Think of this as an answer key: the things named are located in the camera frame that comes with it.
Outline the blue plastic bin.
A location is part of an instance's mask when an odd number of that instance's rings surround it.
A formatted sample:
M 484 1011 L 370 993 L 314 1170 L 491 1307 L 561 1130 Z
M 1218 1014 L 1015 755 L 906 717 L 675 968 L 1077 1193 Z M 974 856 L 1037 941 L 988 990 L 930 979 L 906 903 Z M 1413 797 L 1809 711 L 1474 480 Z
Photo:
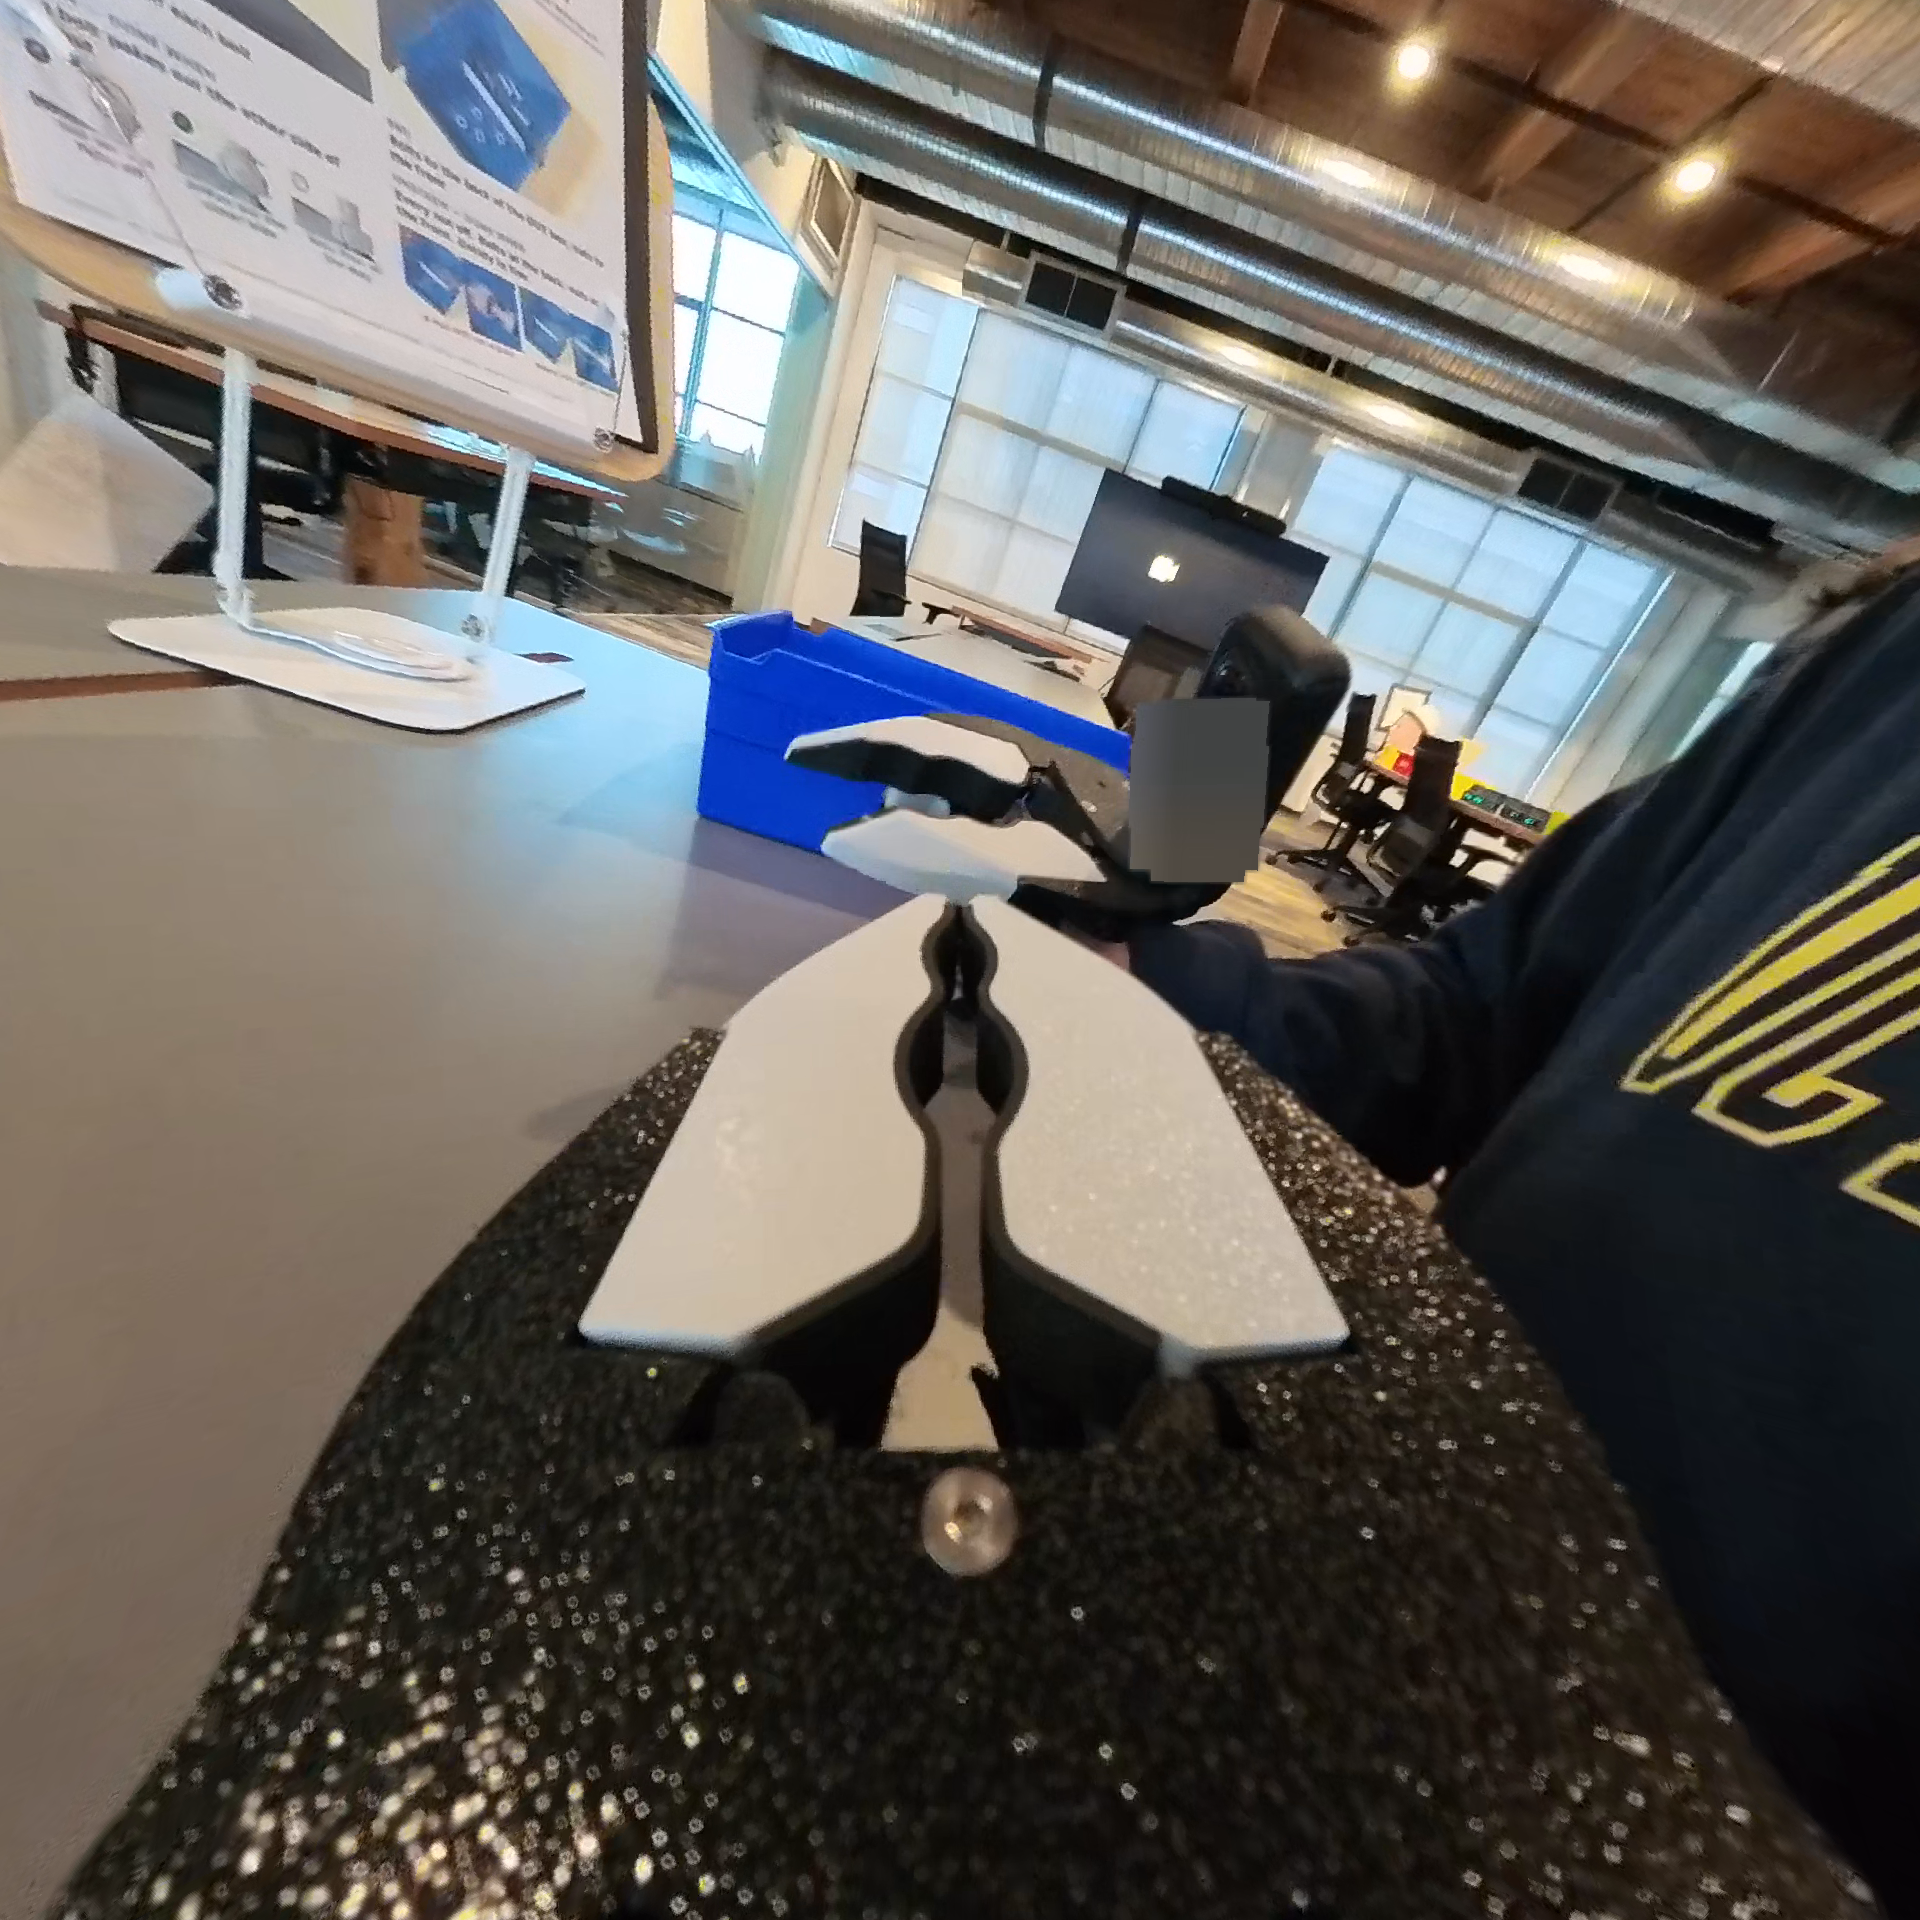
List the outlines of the blue plastic bin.
M 896 716 L 974 716 L 1130 768 L 1130 738 L 1102 700 L 974 633 L 868 638 L 786 610 L 713 625 L 696 812 L 819 851 L 826 829 L 880 812 L 880 786 L 786 763 L 816 731 Z

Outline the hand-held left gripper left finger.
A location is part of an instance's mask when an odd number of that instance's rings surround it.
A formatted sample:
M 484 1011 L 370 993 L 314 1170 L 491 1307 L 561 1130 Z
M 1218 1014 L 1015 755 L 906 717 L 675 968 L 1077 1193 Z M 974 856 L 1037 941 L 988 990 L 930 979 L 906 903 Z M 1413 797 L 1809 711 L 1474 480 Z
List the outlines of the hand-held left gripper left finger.
M 912 899 L 748 1000 L 579 1317 L 594 1347 L 748 1359 L 885 1282 L 939 1226 L 912 1041 L 944 899 Z

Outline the wooden pillar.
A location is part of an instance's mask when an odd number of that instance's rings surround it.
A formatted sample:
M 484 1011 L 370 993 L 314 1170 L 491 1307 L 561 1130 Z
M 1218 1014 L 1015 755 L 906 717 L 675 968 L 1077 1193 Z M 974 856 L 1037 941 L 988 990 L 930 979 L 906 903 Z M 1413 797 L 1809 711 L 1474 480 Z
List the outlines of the wooden pillar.
M 340 572 L 352 586 L 429 587 L 423 495 L 350 475 L 340 492 Z

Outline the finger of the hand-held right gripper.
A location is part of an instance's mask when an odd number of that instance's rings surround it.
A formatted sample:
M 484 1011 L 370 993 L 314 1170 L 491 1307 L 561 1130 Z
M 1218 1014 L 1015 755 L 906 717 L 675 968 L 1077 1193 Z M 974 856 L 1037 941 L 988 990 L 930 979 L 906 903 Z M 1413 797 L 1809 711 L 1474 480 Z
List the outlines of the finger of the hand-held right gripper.
M 944 900 L 1009 900 L 1033 878 L 1077 885 L 1105 876 L 1090 851 L 1041 819 L 988 823 L 912 807 L 833 827 L 820 851 L 851 874 Z
M 1065 804 L 1098 823 L 1122 823 L 1127 775 L 1100 755 L 985 716 L 885 716 L 809 731 L 784 748 L 784 764 L 843 783 L 872 783 L 883 804 L 1014 823 L 1064 819 Z

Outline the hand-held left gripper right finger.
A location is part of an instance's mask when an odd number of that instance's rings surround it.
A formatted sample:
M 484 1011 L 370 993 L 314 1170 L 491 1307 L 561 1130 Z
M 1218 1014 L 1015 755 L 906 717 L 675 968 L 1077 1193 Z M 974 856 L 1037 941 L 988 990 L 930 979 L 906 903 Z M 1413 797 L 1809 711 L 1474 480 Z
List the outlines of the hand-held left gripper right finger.
M 1336 1352 L 1351 1328 L 1198 1033 L 1108 957 L 977 900 L 981 1030 L 1006 1047 L 997 1226 L 1015 1270 L 1165 1375 Z

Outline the person's right forearm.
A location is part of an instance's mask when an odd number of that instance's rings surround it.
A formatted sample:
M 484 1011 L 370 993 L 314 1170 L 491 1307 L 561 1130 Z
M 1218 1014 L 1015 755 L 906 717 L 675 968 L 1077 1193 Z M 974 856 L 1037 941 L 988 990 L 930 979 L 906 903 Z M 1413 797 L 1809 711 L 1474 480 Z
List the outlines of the person's right forearm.
M 1130 971 L 1243 1047 L 1401 1186 L 1461 1170 L 1508 1107 L 1516 928 L 1485 903 L 1418 945 L 1270 957 L 1235 923 L 1147 927 Z

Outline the person's navy printed sweatshirt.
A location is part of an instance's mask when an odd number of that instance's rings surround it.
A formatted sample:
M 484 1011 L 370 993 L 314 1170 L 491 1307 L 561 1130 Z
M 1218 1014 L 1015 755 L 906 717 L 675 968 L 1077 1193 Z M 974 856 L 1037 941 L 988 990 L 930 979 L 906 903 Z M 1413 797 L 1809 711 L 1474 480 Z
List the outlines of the person's navy printed sweatshirt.
M 1916 572 L 1425 957 L 1516 1076 L 1455 1243 L 1747 1731 L 1916 1917 Z

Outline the instruction board on stand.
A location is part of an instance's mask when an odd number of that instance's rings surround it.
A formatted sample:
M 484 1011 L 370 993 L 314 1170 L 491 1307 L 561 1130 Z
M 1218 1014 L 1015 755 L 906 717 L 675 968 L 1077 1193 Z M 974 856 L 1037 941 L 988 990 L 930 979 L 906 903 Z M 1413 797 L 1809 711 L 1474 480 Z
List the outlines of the instruction board on stand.
M 213 351 L 210 606 L 110 633 L 411 733 L 575 702 L 511 593 L 540 476 L 653 476 L 671 179 L 644 4 L 3 4 L 3 239 Z M 485 441 L 464 593 L 273 610 L 249 580 L 270 371 Z

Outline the wall television screen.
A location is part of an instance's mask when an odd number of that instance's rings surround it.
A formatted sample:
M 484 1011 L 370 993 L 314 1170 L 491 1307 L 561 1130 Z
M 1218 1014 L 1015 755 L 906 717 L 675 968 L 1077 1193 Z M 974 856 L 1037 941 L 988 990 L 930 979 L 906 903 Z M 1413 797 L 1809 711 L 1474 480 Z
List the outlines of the wall television screen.
M 1211 652 L 1245 614 L 1305 614 L 1325 568 L 1272 514 L 1105 469 L 1053 610 L 1125 644 L 1155 627 Z

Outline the silver ceiling air duct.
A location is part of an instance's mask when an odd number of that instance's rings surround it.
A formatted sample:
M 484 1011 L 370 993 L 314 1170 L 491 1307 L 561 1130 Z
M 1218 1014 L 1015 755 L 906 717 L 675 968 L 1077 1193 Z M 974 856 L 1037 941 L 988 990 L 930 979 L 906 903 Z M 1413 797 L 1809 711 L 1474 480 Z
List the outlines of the silver ceiling air duct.
M 759 113 L 1270 336 L 1815 537 L 1916 530 L 1916 364 L 981 4 L 734 4 Z

**EXERCISE BRIEF**
Make an exact copy of all entries above, dropping the images.

**WRITTEN SOLUTION**
Think of this as an answer key: the things named are located in the camera frame that comes with it.
Outline the blue plastic bin.
A location is part of an instance's mask when an odd number of that instance's rings surround it.
A formatted sample:
M 484 1011 L 370 993 L 314 1170 L 491 1307 L 561 1130 Z
M 1218 1014 L 1015 755 L 906 717 L 675 968 L 1077 1193 Z M 974 856 L 1037 941 L 988 990 L 930 979 L 906 903 Z M 1413 797 L 1809 711 L 1474 480 Z
Photo:
List the outlines of the blue plastic bin.
M 896 716 L 974 716 L 1130 768 L 1130 738 L 1102 700 L 974 633 L 868 638 L 786 610 L 713 625 L 696 812 L 819 851 L 826 829 L 880 812 L 880 786 L 786 763 L 816 731 Z

Outline the hand-held left gripper left finger.
A location is part of an instance's mask when an odd number of that instance's rings surround it.
A formatted sample:
M 484 1011 L 370 993 L 314 1170 L 491 1307 L 561 1130 Z
M 1218 1014 L 1015 755 L 906 717 L 675 968 L 1077 1193 Z M 974 856 L 1037 941 L 988 990 L 930 979 L 906 903 Z M 1413 797 L 1809 711 L 1474 480 Z
List the outlines of the hand-held left gripper left finger.
M 912 899 L 748 1000 L 579 1317 L 594 1347 L 748 1359 L 885 1282 L 939 1226 L 912 1041 L 944 899 Z

Outline the wooden pillar.
A location is part of an instance's mask when an odd number of that instance's rings surround it.
A formatted sample:
M 484 1011 L 370 993 L 314 1170 L 491 1307 L 561 1130 Z
M 1218 1014 L 1015 755 L 906 717 L 675 968 L 1077 1193 Z M 974 856 L 1037 941 L 988 990 L 930 979 L 906 903 Z M 1413 797 L 1809 711 L 1474 480 Z
List the outlines of the wooden pillar.
M 340 572 L 352 586 L 429 587 L 423 495 L 350 475 L 340 492 Z

Outline the finger of the hand-held right gripper.
A location is part of an instance's mask when an odd number of that instance's rings surround it.
A formatted sample:
M 484 1011 L 370 993 L 314 1170 L 491 1307 L 561 1130 Z
M 1218 1014 L 1015 755 L 906 717 L 675 968 L 1077 1193 Z M 974 856 L 1037 941 L 988 990 L 930 979 L 906 903 Z M 1413 797 L 1809 711 L 1474 480 Z
List the outlines of the finger of the hand-held right gripper.
M 944 900 L 1009 900 L 1033 878 L 1077 885 L 1105 876 L 1090 851 L 1041 819 L 988 823 L 912 807 L 833 827 L 820 851 L 851 874 Z
M 1065 804 L 1098 823 L 1122 823 L 1127 775 L 1100 755 L 985 716 L 885 716 L 809 731 L 784 748 L 784 764 L 843 783 L 872 783 L 883 804 L 1014 823 L 1064 819 Z

Outline the hand-held left gripper right finger.
A location is part of an instance's mask when an odd number of that instance's rings surround it.
A formatted sample:
M 484 1011 L 370 993 L 314 1170 L 491 1307 L 561 1130 Z
M 1218 1014 L 1015 755 L 906 717 L 675 968 L 1077 1193 Z M 974 856 L 1037 941 L 988 990 L 930 979 L 906 903 Z M 1413 797 L 1809 711 L 1474 480 Z
List the outlines of the hand-held left gripper right finger.
M 1336 1352 L 1351 1328 L 1198 1033 L 1108 957 L 977 900 L 981 1030 L 1006 1047 L 997 1226 L 1015 1270 L 1165 1375 Z

Outline the person's right forearm.
A location is part of an instance's mask when an odd number of that instance's rings surround it.
A formatted sample:
M 484 1011 L 370 993 L 314 1170 L 491 1307 L 561 1130 Z
M 1218 1014 L 1015 755 L 906 717 L 675 968 L 1077 1193 Z M 974 856 L 1037 941 L 988 990 L 930 979 L 906 903 Z M 1413 797 L 1809 711 L 1474 480 Z
List the outlines of the person's right forearm.
M 1130 971 L 1243 1047 L 1401 1186 L 1461 1170 L 1508 1107 L 1516 928 L 1485 903 L 1418 945 L 1270 957 L 1235 923 L 1147 927 Z

Outline the person's navy printed sweatshirt.
A location is part of an instance's mask when an odd number of that instance's rings surround it.
A formatted sample:
M 484 1011 L 370 993 L 314 1170 L 491 1307 L 561 1130 Z
M 1218 1014 L 1015 755 L 906 717 L 675 968 L 1077 1193 Z M 974 856 L 1037 941 L 988 990 L 930 979 L 906 903 Z M 1413 797 L 1809 711 L 1474 480 Z
List the outlines of the person's navy printed sweatshirt.
M 1916 572 L 1425 957 L 1516 1076 L 1455 1243 L 1747 1731 L 1916 1917 Z

Outline the instruction board on stand.
A location is part of an instance's mask when an odd number of that instance's rings surround it.
A formatted sample:
M 484 1011 L 370 993 L 314 1170 L 491 1307 L 561 1130 Z
M 1218 1014 L 1015 755 L 906 717 L 675 968 L 1077 1193 Z M 974 856 L 1037 941 L 988 990 L 930 979 L 906 903 Z M 1413 797 L 1809 711 L 1474 480 Z
List the outlines of the instruction board on stand.
M 213 351 L 210 606 L 110 633 L 411 733 L 575 702 L 511 593 L 540 476 L 653 476 L 671 179 L 644 4 L 3 4 L 3 239 Z M 485 441 L 464 593 L 273 610 L 249 580 L 270 371 Z

Outline the wall television screen.
A location is part of an instance's mask when an odd number of that instance's rings surround it.
A formatted sample:
M 484 1011 L 370 993 L 314 1170 L 491 1307 L 561 1130 Z
M 1218 1014 L 1015 755 L 906 717 L 675 968 L 1077 1193 Z M 974 856 L 1037 941 L 988 990 L 930 979 L 906 903 Z M 1413 797 L 1809 711 L 1474 480 Z
List the outlines of the wall television screen.
M 1211 652 L 1245 614 L 1305 614 L 1325 568 L 1272 514 L 1105 469 L 1053 610 L 1125 644 L 1155 627 Z

Outline the silver ceiling air duct.
A location is part of an instance's mask when an odd number of that instance's rings surround it.
A formatted sample:
M 484 1011 L 370 993 L 314 1170 L 491 1307 L 561 1130 Z
M 1218 1014 L 1015 755 L 906 717 L 675 968 L 1077 1193 Z M 974 856 L 1037 941 L 988 990 L 930 979 L 906 903 Z M 1413 797 L 1809 711 L 1474 480 Z
List the outlines of the silver ceiling air duct.
M 759 113 L 1270 336 L 1815 537 L 1916 530 L 1916 364 L 981 4 L 734 4 Z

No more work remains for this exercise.